A faux pas in politics is often defined as telling the truth, intentional or otherwise. By this definition, Mick Mulvaney, a former congressman and the White House’s budget director, made a faux pas last week when he let the world know that money talks in the nation’s capital.

The substance of the revelation is not shocking; most people know that big donors to campaigns, candidates and political organizations are made in the hopes of influencing policies to be more beneficial to the donors and their interests.

What was surprising about Mulvaney’s comments was how unabashed he was in stating this truth.

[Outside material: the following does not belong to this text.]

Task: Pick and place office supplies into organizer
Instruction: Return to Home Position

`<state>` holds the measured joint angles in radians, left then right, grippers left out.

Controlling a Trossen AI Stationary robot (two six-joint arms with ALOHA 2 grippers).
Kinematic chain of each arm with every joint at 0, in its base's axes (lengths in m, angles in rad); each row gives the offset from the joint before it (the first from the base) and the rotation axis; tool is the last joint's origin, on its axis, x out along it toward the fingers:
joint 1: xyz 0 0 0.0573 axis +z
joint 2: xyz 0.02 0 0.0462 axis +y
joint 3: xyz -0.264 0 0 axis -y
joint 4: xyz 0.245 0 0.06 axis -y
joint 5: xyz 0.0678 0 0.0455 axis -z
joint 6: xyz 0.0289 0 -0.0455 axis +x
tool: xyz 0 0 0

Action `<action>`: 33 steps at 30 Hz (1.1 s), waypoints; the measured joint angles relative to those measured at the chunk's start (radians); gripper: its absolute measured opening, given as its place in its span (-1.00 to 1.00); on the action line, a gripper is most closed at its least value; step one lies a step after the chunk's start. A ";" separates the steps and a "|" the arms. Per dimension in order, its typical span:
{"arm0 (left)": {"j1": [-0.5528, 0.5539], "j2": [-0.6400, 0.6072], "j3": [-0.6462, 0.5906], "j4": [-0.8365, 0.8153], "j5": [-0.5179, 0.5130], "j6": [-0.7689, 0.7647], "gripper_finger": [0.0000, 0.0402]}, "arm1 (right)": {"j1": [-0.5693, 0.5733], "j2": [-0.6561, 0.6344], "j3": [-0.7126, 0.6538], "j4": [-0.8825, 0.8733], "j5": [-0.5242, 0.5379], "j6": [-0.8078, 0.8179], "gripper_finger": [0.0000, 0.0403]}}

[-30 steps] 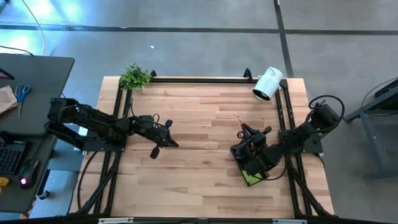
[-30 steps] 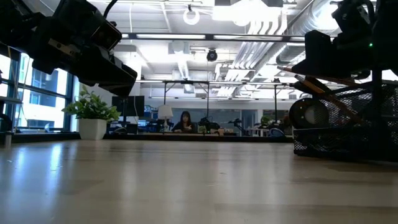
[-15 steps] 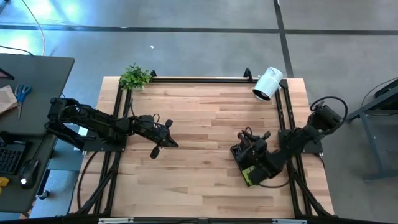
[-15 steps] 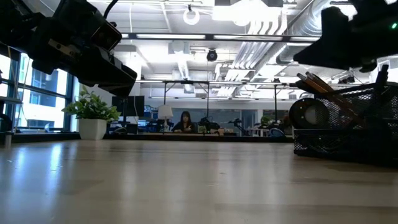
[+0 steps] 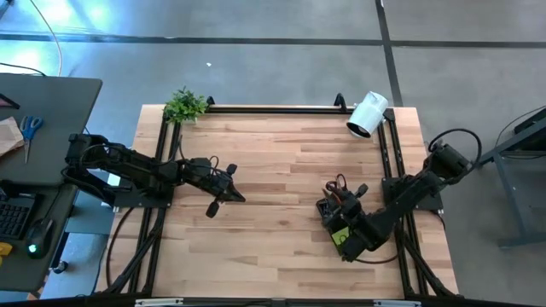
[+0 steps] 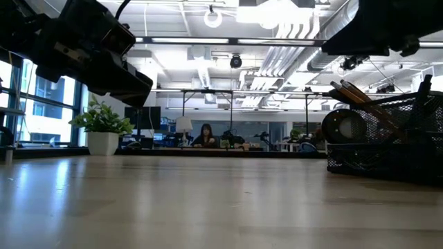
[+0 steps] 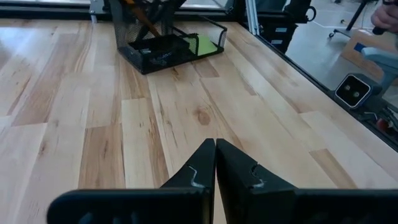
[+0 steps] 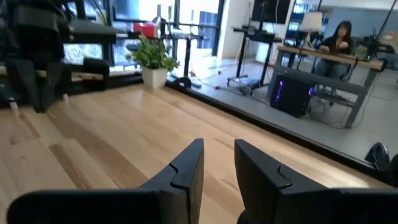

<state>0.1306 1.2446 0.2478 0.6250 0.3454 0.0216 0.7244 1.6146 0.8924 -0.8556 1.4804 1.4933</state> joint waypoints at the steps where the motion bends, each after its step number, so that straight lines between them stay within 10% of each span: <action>1: 0.000 0.000 0.000 0.006 0.000 0.000 -0.99 | -0.005 0.000 0.007 0.002 -0.010 -0.011 -0.59; 16: 0.000 0.000 0.000 0.085 -0.016 -0.052 -0.99 | -0.034 -0.019 0.179 -0.020 -0.195 -0.326 -0.59; 27: 0.000 0.000 0.000 0.082 0.004 -0.052 -0.99 | -0.233 -0.035 0.217 0.650 -0.580 -1.209 -0.59; 33: 0.000 0.000 0.000 0.068 0.004 -0.029 -0.99 | -0.364 -0.103 0.219 0.710 -0.833 -1.393 -0.59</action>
<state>0.1310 1.2446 0.2478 0.6930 0.3496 -0.0078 0.3607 1.5111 1.1114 -0.1459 0.6471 0.1001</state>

“If you’re a lobbyist who never gave us money, I didn’t talk to you. If you’re a lobbyist who gave us money, I might talk to you,” Mulvaney said at an American Bankers Association conference last week. He served in the U.S. House of Representatives for six years, representing South Carolina’s 5th Congressional District. He served on the Financial Services and Small Business Committees.

The implication was clear — if you want to be heard in Washington, donate money to the people who have the power to do what you want.

Mulvaney appears to have continued that mindset while working for the White House, as both the director of the Office of Management and Budget and the head of the Consumer Financial Protection Bureau, the latter on a temporary basis.

According to an analysis by The Daily Beast, Mulvaney has kept the practice of prioritizing meetings with donors. In his first nine months at the Office of Management and Budget, Mulvaney met with eight lobbyists and six executives who had donated to his congressional campaigns, visitor logs show. All had interests before federal agencies or finances that could be affected by the bureau.

“It sounds like Mulvaney is importing his pay to play operation from Congress into the administration,” Brendan Fischner, the director of federal reform programs at the Campaign Legal Center, a watchdog group, said in an email to The Daily Beast.

This is not surprising in an administration that has little regard for ethics. President Donald Trump himself has refused to cut ties with his company, the Trump Organization, and he and his family often appear to be using the presidency to promote their business interests.

The Trump administration may be an egregious example, but buying influence is nothing new in Washington. “Mulvaney’s words, and apparently his actions, are just unvarnished examples of how the entire political system is tilted in favor of deep-pocketed special interests,” Fischner said.

There is one important caveat to Mulvaney’s congressional meeting hierarchy — his constituents were at the top of the meeting list, whether they contributed money or not. “If you came from back home and sat in my lobby, I talked to you without exception, regardless of the financial contributions,” Mulvaney told the bankers last week.

This is a lesson Rep. Bruce Poliquin should heed. The 2nd Congressional District representative does not allow anyone, including constituents, into his local offices without a pre-arranged appointment. Appointments at offices in Maine are typically with staff members, not the congressman himself.

By speaking the truth, Mulvaney reminds Americans of the sad truth that much of Congress and the White House aren’t working for them, but rather for the deep-pocketed donors who can buy access.